学术文献库

Objective: Interstitial fluid flow through vascular adventitia has been disclosed recently. However, its kinetic pattern was unclear. Methods and Results: We used histological and topographical identifications to observe ISF flow along venous vessels in rabbits. By MRI in alive subjects, the inherent ISF flow pathways in legs, abdomen and thorax were enhanced by paramagnetic contrast from ankle dermis. By fluorescence stereomicroscopy and layer-by-layer dissection after the rabbits were sacrificed, the perivascular and adventitial connective tissues (PACT) along the saphenous veins and inferior vena cava were found to be stained by sodium fluorescein from ankle dermis, which coincided with the findings by MRI. By confocal microscopy and histological analysis, the stained PACT pathways were verified to be the fibrous connective tissues and consisted of longitudinally assembled fibers.

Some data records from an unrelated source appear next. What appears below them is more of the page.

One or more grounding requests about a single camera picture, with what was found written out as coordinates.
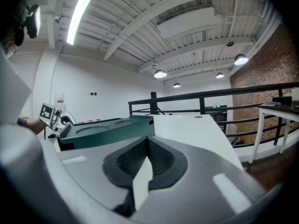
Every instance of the red brick wall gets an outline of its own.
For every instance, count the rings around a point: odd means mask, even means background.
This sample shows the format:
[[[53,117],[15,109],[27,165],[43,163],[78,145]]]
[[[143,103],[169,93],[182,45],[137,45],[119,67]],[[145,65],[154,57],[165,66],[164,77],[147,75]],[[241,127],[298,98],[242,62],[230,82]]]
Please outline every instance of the red brick wall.
[[[231,87],[254,86],[262,84],[276,84],[299,82],[299,62],[295,46],[291,36],[284,25],[280,25],[271,38],[251,58],[246,65],[230,77]],[[291,89],[283,90],[288,94]],[[267,91],[252,94],[233,95],[234,106],[262,103],[272,101],[272,97],[278,96],[278,91]],[[249,108],[234,111],[234,120],[258,117],[258,108]],[[278,118],[265,119],[264,128],[276,126]],[[249,132],[257,130],[258,121],[241,123],[237,125],[237,132]],[[276,129],[263,133],[262,140],[275,137]],[[244,143],[254,143],[256,134],[241,136]]]

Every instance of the floor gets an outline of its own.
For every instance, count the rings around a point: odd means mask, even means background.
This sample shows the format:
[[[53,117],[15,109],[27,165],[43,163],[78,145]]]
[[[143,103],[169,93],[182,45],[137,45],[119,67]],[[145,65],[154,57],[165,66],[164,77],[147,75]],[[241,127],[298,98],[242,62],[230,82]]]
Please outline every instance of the floor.
[[[255,160],[252,164],[242,163],[245,171],[252,175],[265,189],[271,190],[283,182],[295,160],[299,142],[283,152],[263,159]]]

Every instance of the white table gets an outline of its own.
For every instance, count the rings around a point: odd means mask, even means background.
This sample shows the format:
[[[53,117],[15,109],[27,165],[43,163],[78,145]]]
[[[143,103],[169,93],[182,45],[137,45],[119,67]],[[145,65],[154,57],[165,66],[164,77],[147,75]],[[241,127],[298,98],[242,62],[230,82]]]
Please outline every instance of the white table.
[[[223,131],[206,115],[153,115],[155,135],[210,150],[244,170]]]
[[[284,135],[283,142],[279,148],[280,154],[282,154],[282,152],[284,151],[284,148],[285,148],[286,139],[287,139],[289,131],[290,131],[291,120],[299,122],[299,115],[292,112],[291,105],[278,105],[278,106],[274,106],[274,107],[259,106],[259,108],[260,108],[259,109],[260,113],[259,113],[256,141],[254,143],[253,152],[250,156],[248,163],[252,163],[253,160],[256,158],[256,153],[257,153],[258,147],[260,145],[262,134],[263,134],[263,123],[264,123],[265,114],[275,115],[275,116],[282,117],[282,118],[286,119],[285,135]]]

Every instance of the black metal railing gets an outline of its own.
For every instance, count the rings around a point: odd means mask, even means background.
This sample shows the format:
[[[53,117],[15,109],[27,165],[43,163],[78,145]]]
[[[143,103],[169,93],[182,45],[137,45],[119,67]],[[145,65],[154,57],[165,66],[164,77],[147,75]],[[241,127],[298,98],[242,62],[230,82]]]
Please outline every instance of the black metal railing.
[[[258,86],[251,86],[251,87],[242,87],[242,88],[234,88],[234,89],[224,89],[224,90],[216,90],[216,91],[204,91],[204,92],[197,92],[197,93],[190,93],[190,94],[183,94],[183,95],[175,95],[175,96],[167,96],[167,97],[161,97],[157,98],[156,93],[151,93],[151,99],[144,99],[144,100],[137,100],[137,101],[131,101],[129,102],[129,112],[130,115],[133,113],[148,113],[149,114],[165,114],[165,113],[182,113],[182,112],[200,112],[200,114],[206,114],[206,112],[215,111],[215,109],[212,108],[206,108],[205,107],[205,98],[209,97],[217,97],[217,96],[226,96],[226,95],[239,95],[239,94],[248,94],[248,93],[256,93],[256,92],[263,92],[263,91],[278,91],[278,95],[282,96],[282,90],[283,89],[290,89],[299,87],[299,82],[294,83],[282,83],[282,84],[267,84],[267,85],[258,85]],[[199,109],[195,110],[166,110],[162,111],[158,108],[157,103],[159,102],[168,102],[168,101],[177,101],[177,100],[187,100],[187,99],[199,99]],[[141,110],[132,110],[133,105],[144,105],[144,104],[150,104],[150,108],[148,109],[141,109]],[[227,110],[238,110],[238,109],[246,109],[246,108],[252,108],[257,107],[258,105],[261,105],[262,103],[258,104],[250,104],[250,105],[239,105],[239,106],[233,106],[233,107],[221,107],[217,108],[218,112],[226,112]],[[273,115],[268,115],[265,117],[265,119],[273,118]],[[252,122],[257,121],[259,118],[251,118],[251,119],[239,119],[239,120],[229,120],[229,121],[218,121],[216,122],[218,125],[227,125],[227,124],[238,124],[238,123],[246,123],[246,122]],[[263,132],[277,129],[276,137],[274,139],[265,140],[264,142],[275,140],[274,144],[277,144],[277,140],[280,137],[280,128],[284,126],[285,124],[282,124],[282,119],[278,118],[278,125],[273,126],[270,128],[266,128],[263,130]],[[227,134],[227,137],[237,137],[237,136],[244,136],[244,135],[250,135],[250,134],[256,134],[257,131],[252,132],[244,132],[244,133],[235,133],[235,134]],[[252,146],[252,144],[244,144],[244,145],[236,145],[234,147],[247,147]]]

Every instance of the person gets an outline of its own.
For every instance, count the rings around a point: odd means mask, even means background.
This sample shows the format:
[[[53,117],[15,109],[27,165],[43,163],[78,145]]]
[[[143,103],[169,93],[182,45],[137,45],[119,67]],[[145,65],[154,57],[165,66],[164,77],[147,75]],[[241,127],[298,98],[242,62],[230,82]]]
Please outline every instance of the person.
[[[16,11],[15,16],[19,17],[19,19],[23,19],[24,9],[22,9],[22,7],[19,8],[19,10]],[[7,59],[16,53],[16,47],[21,46],[23,40],[23,29],[19,27],[19,24],[14,18],[11,18],[7,29],[1,33],[0,37],[2,50]],[[46,128],[46,124],[39,119],[26,122],[18,118],[17,124],[30,129],[35,134],[39,134]]]

By usages of nanoparticles and surfactants, a PACT pathway was found to be accessible for a nanoparticle under 100nm and contain two parts: a tunica channel part and an absorptive part. In real-time observations, the calculated velocity of a continuous ISF flow along fibers of a PACT pathway was 3.6-15.6 mm/sec. Conclusion: These data further revealed more kinetic features of a continuous ISF flow along vascular vessel. A multiscale, multilayer, and multiform interstitial/interfacial fluid flow throughout perivascular and adventitial connective tissues was suggested as one of kinetic and dynamic mechanisms for ISF flow, which might be another principal fluid dynamic pattern besides convective/vascular and diffusive transport in biological system.